Oftentimes, the frequency components of speech remain substantially
similar for a given time period, which offers the potential of
reducing the number of bits required to represent a speech
waveform. To provide high-quality reconstructed speech, the degree
of periodicity present in the original speech sample must be
accurately matched in the reconstructed speech. Ideally, this
accurate matching should not be vulnerable to communications
channel degradations which are typically present in the operating
environment of a speech coder, and frequently result in the loss of
one or more bits of the coded speech signal.
One existing speech coding technique is code-excited
linear-predictive (CELP) coding. CELP coding increases the
efficiency of speech processing techniques by representing a speech
signal in the form of a plurality of speech parameters. For
example, one or more speech parameters may be utilized to represent
the periodicity of the speech signal. The use of speech parameters
is advantageous in that the bandwidth occupied by the CELP-coded
signal is substantially less than the bandwidth occupied by the
original speech signal.
The CELP coding technique partitions speech parameters into a
sequence of time frame intervals, wherein each frame has a duration
in the range of 5 to 20 milliseconds. Each frame may be partitioned
into a plurality of sub-frames, wherein each sub-frame is assigned
to a given speech parameter or to a given set of speech parameters.
Each of these frames includes a pitch delay parameter that
specifies the change in pitch value from a predefined reference
point in a given frame to a predefined point in the immediately
preceding frame. The speech parameters are applied to a synthesis
linear predictive filter which reconstructs a replica of the
original speech signal. Systems illustrative of linear predictive
filters are disclosed in U.S. Pat. No. 3,624,302 and U.S. Pat. No.
4,701,954, both of which issued to B. S. Atal, and both of which
are incorporated by reference herein.
Existing code-excited linear-predictive (CELP) coders exploit
periodicity through the utilization of a pitch predictor or an
adaptive codebook. There are substantial similarities between these
structures and, therefore, the following discussion will assume the
use of an adaptive codebook. In each sub-frame, the speech
parameters applied to the synthesis linear predictive filter
represent the summation of an adaptive codebook entry and a fixed
codebook entry. The entries in the adaptive codebook represent a
set of trial estimates of speech segments derived from a plurality
of previously reconstructed speech excitations. These entries each
include substantially identical representations of the same signal
waveform, with the exception that each such waveform representation
is offset in time from all remaining waveform representations.
Therefore, each entry may be expressed in the form of a temporal
delay relative to the current sub-frame, and, hence, each entry may
be referred to as an adaptive codebook delay.
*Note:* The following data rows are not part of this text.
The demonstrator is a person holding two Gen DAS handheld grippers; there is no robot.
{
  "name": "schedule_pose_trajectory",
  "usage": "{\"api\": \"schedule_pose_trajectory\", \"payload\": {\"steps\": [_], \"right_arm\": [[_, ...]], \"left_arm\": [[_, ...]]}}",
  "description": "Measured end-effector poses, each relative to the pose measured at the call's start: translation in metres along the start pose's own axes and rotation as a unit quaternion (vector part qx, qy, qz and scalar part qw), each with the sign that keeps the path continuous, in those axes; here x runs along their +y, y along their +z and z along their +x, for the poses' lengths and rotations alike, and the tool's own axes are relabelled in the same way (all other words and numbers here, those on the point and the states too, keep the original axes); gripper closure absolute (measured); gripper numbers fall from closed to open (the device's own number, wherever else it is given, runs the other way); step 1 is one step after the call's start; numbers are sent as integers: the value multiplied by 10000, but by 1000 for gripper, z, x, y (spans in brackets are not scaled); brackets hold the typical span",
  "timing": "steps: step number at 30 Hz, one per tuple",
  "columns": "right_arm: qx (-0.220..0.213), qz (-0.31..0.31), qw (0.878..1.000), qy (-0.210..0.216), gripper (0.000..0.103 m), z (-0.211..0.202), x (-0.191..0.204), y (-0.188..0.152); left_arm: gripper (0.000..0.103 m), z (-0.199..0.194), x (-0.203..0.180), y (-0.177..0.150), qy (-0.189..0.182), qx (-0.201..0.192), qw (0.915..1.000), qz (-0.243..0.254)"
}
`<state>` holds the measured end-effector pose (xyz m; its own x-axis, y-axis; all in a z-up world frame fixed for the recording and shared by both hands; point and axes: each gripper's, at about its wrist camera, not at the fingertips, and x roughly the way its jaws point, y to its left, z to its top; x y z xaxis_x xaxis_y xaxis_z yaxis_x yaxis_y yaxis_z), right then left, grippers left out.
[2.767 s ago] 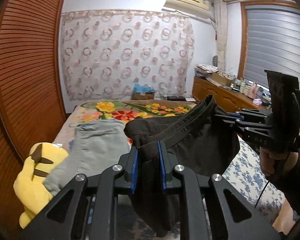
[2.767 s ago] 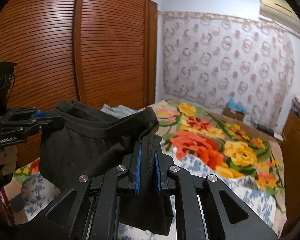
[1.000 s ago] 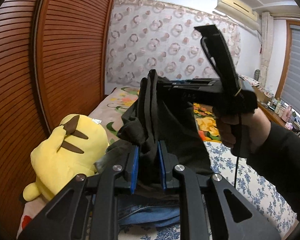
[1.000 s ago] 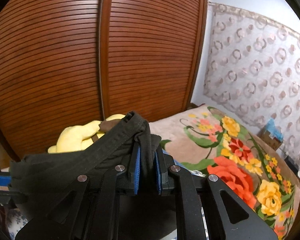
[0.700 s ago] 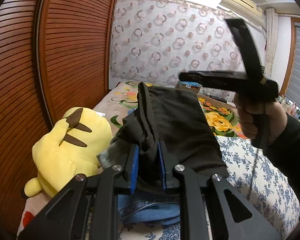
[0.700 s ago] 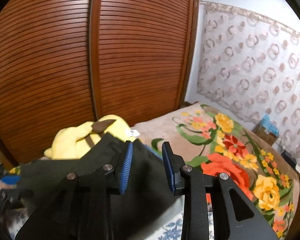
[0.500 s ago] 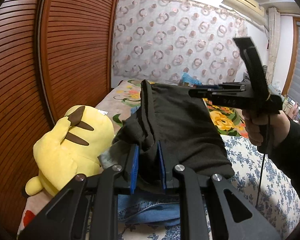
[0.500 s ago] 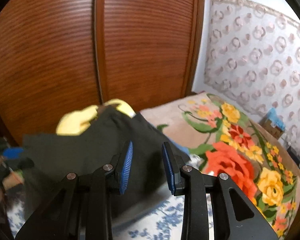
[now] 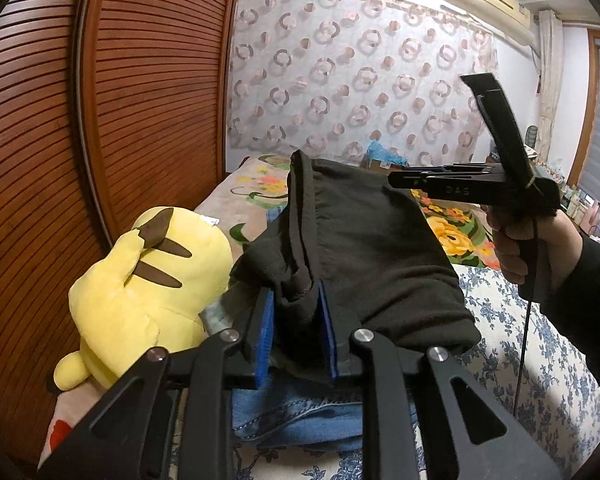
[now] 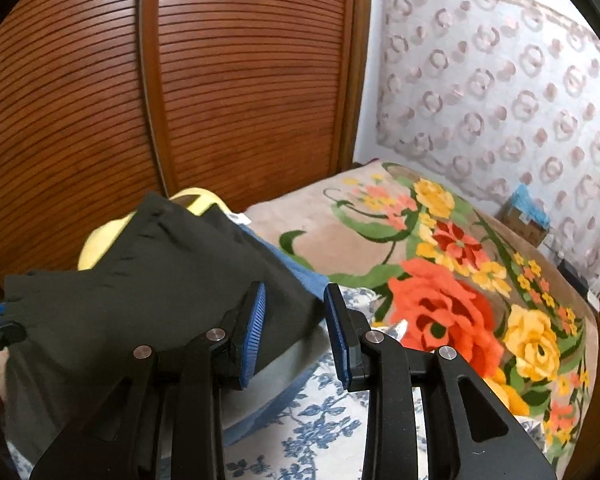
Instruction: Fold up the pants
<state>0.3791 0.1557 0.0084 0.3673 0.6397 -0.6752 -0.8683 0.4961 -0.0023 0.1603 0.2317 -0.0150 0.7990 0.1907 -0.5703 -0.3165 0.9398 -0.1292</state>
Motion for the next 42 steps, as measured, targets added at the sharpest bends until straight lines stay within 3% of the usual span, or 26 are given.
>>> {"api": "schedule_pose_trajectory", "payload": {"steps": [2, 4, 9, 16, 19, 42], "right_arm": [[-64, 3, 9999, 84, 73, -5, 6, -1], [-98, -16, 9998, 187, 73, -9, 14, 0], [-137, -127, 9990, 402, 73, -14, 37, -4], [-185, -121, 9982, 563, 64, -23, 54, -10], [-182, -112, 9980, 597, 56, -26, 61, -13], [-180, 73, 9989, 428, 23, -52, 93, -47]], "left_arm": [[75, 0, 0, 0, 57, 0, 10000, 21], [60, -1, 1, 0, 141, -20, 9999, 20], [45, -5, 5, -1, 199, -36, 9998, 31], [35, -12, 14, -1, 301, -33, 9995, -9], [35, -14, 15, -3, 317, 24, 9995, 14], [34, -38, 16, -15, 574, -25, 9983, -5]]}}
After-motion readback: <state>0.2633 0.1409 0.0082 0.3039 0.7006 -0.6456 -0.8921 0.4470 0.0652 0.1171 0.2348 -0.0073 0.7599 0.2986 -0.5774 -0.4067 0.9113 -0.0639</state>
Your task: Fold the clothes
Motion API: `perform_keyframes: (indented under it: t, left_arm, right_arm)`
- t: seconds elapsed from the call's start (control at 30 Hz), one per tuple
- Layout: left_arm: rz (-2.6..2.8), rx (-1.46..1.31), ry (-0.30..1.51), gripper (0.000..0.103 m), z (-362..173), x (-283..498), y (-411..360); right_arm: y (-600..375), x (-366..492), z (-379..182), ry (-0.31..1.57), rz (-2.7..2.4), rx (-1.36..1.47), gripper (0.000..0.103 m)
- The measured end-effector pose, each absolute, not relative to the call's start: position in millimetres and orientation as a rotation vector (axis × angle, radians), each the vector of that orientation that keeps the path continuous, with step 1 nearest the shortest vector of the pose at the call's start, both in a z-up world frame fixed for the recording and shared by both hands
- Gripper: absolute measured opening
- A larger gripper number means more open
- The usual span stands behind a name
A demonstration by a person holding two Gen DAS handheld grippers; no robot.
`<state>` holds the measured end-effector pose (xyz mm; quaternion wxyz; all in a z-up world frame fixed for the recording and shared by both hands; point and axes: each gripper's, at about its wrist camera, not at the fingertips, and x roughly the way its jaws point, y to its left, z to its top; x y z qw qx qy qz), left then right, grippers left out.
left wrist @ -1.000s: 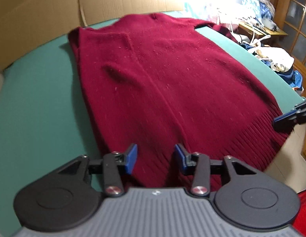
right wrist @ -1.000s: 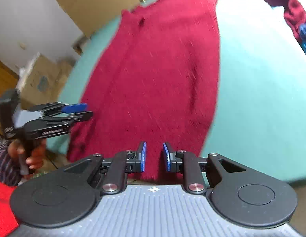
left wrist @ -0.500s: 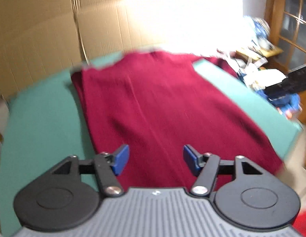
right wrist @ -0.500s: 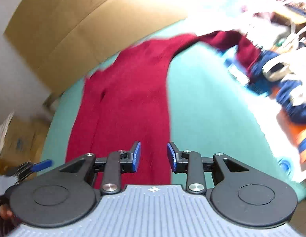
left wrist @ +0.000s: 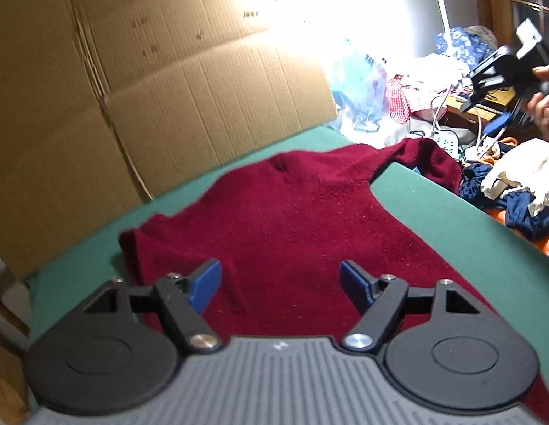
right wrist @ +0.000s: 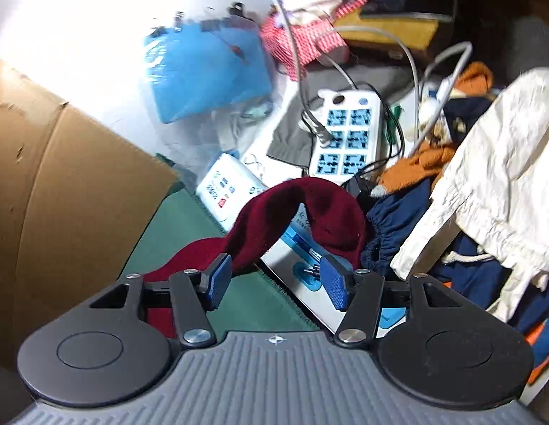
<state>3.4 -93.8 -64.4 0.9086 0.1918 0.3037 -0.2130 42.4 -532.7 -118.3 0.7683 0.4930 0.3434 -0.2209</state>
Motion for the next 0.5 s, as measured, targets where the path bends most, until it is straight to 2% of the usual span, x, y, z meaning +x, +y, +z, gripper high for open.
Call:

Existing analysis-by-synthesis techniques are used to select an
appropriate adaptive codebook delay for each sub-frame. The
adaptive codebook delay selected for transmission, (i.e., for
sending to the linear predictive filter) is the adaptive codebook
delay that minimizes the differences between the reconstructed
speech signal and the original speech signal. Typically, the
adaptive codebook delay is close to the actual pitch period
(predominant frequency component) of the speech signal. A
predictive residual excitation signal is utilized to represent the
difference between the original speech signal used to generate a
given frame and the reconstructed speech signal produced in
response to the speech parameters stored in that frame.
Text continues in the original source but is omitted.